The result, Burns says, is energy and manpower for new projects — and starting in the next couple of weeks, the department intends to launch a pilot program aimed at rounding up and bringing to court absentee landlords. Now, Burns says, L&I is ready to begin actively seeking out absentee owners to either force them into compliance or bring them to court. The project is the first tangible result of a Nutter administration review of vacant lot policies, by the Managing Director's and Finance Director's offices. In the next few weeks, L&I officials will begin visiting 25,000 properties identified as vacant, one by one, and issuing appropriate violations.

The program will start in less-blighted areas on the city's waterfront — a decision Councilwoman Maria Quiñones-Sánchez, parts of whose district are heavily blighted, found surprising — but which L&I officials characterize as a way to learn on the go.

At their disposal are a few tools, new or previously underutilized, to get at owners. There's the "Doors and Windows Law," a part of the city code that requires vacant properties on mostly occupied blocks to have functioning doors and windows — plywood doesn't cut it. But probably the most innovative strategem L&I is employing is good old-fashioned gumshoeing. L&I director of strategic initiatives Maura Kennedy intends to systematically comb through various databases — including one used by the Internal Revenue Service — to determine ownership in cases where savvier owners hide behind corporate fronts.

And who will perform this laborious feat? "Interns!" says a clearly excited Kennedy. What happens from there, though, remains to be seen. Recently, Harrisburg passed Act 90, also known as the Neighborhood Blight Reclamation and Revitalization Act, which gives cities more powers to go after absentee owners, including the ability of municipalities to extradite criminally negligent landlords, deny permits to owners with outstanding violations, and get at the personal finances of owners — instead of the city simply foreclosing on the vacant property. "We don't want these properties," emphasizes L&I's Burns. "We want their owners to bring them into compliance."

There are loopholes: A clause in the law exempts "associations and trusts" — a phrase that lets owners hide behind corporations: "It was built into the bill in the sausage-making process," acknowledges Liz Hersch, executive director of the Housing Alliance of Pennsylvania, whose group supported the bill. "Living with compromise ... is part of the deal."

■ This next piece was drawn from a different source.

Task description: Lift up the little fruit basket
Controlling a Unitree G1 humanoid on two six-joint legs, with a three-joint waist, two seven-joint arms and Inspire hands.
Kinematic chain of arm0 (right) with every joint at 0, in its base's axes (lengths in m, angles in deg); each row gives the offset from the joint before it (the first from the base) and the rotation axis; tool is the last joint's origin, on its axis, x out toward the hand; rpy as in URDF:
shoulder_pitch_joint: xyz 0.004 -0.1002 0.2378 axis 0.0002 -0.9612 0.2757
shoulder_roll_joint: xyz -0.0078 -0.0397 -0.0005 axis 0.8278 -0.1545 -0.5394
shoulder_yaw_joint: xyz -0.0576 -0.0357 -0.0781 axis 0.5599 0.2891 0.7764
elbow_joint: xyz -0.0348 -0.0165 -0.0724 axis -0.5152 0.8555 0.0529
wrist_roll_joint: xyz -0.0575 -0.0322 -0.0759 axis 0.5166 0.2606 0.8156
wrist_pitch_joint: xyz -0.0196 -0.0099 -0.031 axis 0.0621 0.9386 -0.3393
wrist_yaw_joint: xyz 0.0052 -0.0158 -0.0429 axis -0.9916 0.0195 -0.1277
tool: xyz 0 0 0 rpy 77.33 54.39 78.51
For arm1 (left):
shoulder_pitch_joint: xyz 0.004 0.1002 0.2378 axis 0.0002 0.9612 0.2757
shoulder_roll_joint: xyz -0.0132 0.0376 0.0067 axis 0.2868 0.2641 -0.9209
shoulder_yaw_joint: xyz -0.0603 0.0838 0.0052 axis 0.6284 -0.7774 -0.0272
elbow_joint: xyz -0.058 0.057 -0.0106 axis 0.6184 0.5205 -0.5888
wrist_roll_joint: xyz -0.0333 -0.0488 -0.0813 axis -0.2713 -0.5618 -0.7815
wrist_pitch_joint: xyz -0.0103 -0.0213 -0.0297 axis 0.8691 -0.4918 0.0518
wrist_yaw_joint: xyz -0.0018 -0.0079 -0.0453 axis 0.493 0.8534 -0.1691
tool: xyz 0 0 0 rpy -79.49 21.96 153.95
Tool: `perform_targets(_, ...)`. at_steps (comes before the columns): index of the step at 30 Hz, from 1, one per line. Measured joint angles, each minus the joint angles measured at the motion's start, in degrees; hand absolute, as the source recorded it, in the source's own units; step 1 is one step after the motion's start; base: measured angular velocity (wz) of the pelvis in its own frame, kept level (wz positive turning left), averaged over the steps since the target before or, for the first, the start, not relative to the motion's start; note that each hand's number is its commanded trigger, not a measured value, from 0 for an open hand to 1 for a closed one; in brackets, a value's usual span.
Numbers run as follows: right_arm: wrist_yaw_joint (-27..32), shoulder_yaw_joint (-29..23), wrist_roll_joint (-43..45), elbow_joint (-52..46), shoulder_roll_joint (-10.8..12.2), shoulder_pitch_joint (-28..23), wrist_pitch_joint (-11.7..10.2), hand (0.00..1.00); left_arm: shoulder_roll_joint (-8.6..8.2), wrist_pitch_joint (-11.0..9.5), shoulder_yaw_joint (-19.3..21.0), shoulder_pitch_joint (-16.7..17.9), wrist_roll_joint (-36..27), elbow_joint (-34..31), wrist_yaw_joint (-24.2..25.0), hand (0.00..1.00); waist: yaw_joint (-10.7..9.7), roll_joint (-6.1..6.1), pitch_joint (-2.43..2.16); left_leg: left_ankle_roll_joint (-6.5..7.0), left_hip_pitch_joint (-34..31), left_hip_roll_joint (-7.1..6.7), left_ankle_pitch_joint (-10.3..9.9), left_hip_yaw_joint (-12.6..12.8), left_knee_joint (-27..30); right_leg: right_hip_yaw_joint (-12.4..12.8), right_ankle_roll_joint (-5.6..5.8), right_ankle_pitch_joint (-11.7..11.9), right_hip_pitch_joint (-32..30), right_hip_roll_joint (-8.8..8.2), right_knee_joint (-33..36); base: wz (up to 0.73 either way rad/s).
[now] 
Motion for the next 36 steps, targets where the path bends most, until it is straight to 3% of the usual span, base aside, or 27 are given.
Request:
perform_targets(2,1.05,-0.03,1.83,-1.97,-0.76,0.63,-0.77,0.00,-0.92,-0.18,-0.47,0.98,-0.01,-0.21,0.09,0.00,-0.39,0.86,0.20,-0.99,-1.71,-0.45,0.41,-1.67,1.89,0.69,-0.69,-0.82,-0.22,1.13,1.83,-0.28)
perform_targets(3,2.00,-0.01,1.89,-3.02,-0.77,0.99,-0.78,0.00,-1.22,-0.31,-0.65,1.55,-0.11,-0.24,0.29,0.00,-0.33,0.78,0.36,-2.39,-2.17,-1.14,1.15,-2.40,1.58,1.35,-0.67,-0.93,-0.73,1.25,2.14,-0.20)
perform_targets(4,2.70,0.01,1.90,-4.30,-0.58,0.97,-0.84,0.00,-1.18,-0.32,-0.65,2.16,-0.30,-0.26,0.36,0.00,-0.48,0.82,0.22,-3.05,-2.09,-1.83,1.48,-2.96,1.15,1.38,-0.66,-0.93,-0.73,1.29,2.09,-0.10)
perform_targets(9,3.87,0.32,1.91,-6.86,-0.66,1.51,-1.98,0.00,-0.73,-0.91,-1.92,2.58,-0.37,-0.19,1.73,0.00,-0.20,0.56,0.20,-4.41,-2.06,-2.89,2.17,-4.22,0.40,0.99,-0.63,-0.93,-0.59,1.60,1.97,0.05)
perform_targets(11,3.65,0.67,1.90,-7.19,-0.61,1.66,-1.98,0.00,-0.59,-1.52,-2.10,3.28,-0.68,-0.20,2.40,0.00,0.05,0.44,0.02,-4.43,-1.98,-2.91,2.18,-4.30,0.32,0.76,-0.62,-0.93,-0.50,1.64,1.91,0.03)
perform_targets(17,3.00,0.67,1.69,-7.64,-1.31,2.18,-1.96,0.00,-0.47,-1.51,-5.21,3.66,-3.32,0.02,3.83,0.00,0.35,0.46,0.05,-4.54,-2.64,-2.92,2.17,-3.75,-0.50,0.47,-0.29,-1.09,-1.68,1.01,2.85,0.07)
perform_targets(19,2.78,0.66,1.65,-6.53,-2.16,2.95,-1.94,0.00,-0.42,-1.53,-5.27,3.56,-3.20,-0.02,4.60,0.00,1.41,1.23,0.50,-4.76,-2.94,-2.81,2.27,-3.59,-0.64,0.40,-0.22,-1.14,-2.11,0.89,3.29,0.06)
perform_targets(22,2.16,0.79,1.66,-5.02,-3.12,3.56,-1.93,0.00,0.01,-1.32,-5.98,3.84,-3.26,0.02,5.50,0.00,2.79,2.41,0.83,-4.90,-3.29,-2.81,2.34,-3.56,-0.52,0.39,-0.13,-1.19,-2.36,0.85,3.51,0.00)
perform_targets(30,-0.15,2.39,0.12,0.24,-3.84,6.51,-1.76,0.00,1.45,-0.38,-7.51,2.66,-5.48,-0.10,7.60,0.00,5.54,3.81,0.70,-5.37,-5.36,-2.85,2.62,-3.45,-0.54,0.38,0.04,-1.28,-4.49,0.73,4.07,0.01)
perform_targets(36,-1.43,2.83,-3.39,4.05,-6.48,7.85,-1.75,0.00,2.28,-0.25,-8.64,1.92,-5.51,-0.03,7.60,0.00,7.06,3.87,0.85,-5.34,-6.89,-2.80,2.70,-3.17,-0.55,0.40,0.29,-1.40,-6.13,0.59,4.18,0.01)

Others point out that the pursuit of absentee owners ultimately boils down to political will and cost: "What you can do versus what your dollars allow you to do is the real question," notes Arnold B. Kogan, chair of the Pennsylvania Bar Association's Real Property section, who helped draft parts of the law. What's more, the city is not — yet, at least — using all of the powers at its disposal: It could, for example, deny building permits or landlord occupancy permits to owners who have outstanding L&I violations — a tool that isn't currently on the table.

Some worry that enforcement actions might eventually target poor owners who simply cannot maintain their properties. Quiñones-Sánchez recently introduced an amendment to a proposed city law mirroring Act 90 (introduced by Councilman Darrell Clarke) that would have exempted owner-occupied houses from having personal assets exposed.

L&I officials don't disagree: "We're going after larger landowners in the city," emphasizes Burns. "That's where we will go first."